Return the lines below that contain the word "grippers".
◆ ◆ ◆
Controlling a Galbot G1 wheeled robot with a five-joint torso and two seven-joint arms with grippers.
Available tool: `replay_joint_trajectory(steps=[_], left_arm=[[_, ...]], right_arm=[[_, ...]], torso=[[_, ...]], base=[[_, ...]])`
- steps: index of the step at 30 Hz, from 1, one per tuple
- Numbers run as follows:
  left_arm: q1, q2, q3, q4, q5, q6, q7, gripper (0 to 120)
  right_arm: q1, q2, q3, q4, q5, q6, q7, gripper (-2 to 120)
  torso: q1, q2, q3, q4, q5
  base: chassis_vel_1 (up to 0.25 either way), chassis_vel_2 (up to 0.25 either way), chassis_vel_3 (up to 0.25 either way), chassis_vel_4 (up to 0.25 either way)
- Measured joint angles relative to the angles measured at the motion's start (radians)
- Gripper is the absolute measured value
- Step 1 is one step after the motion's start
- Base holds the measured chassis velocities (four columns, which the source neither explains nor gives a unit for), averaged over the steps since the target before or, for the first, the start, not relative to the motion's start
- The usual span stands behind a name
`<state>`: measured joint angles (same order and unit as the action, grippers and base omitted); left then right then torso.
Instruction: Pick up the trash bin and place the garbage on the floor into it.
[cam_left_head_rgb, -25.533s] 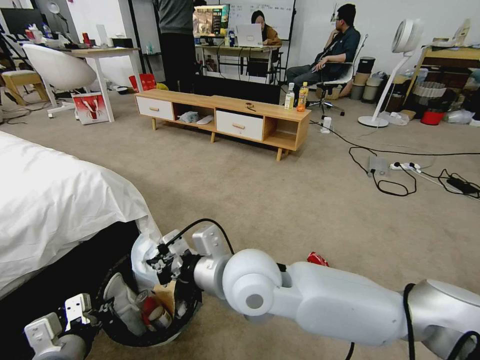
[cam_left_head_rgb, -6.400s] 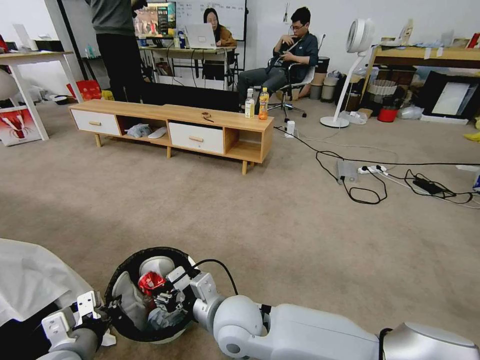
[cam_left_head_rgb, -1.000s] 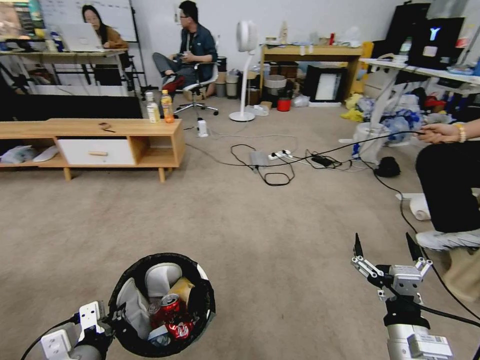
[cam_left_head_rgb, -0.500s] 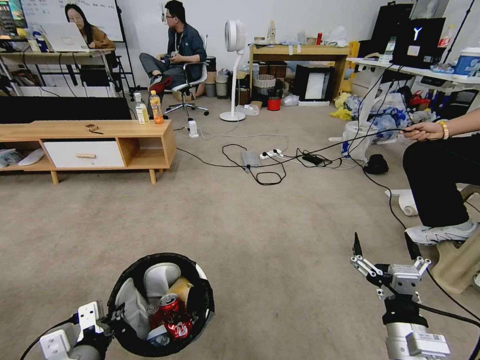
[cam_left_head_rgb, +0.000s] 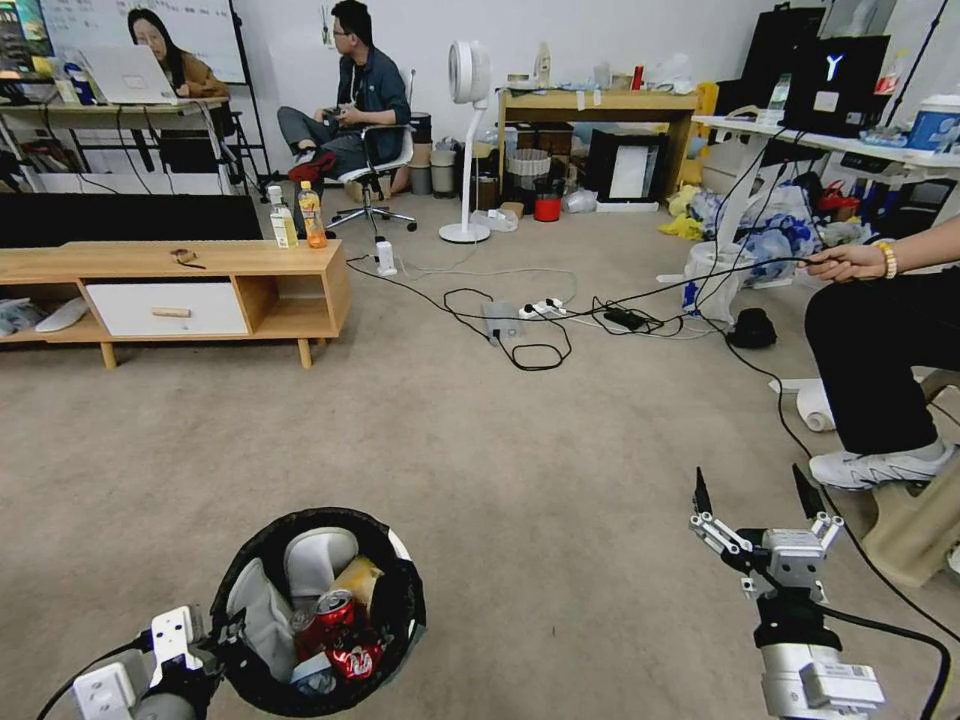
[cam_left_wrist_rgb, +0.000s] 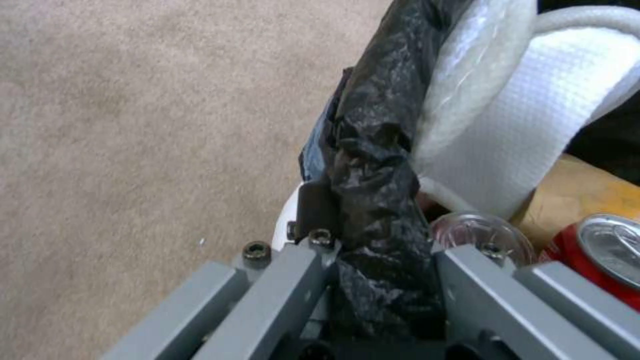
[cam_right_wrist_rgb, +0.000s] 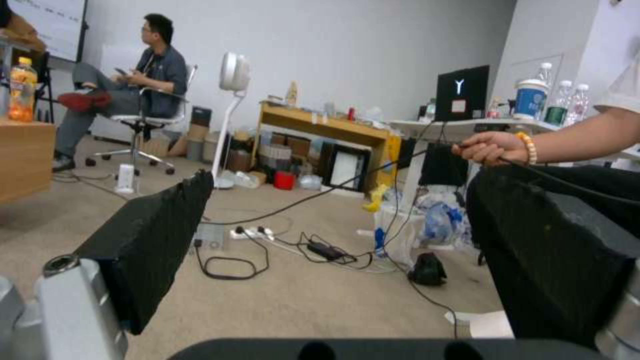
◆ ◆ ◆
Output for this exercise:
Controlling a Galbot G1 wheeled robot with a five-joint torso and two seven-joint arms with grippers.
`<state>`: measured joint angles (same order and unit as the action, grippers and base omitted); left then right then torso.

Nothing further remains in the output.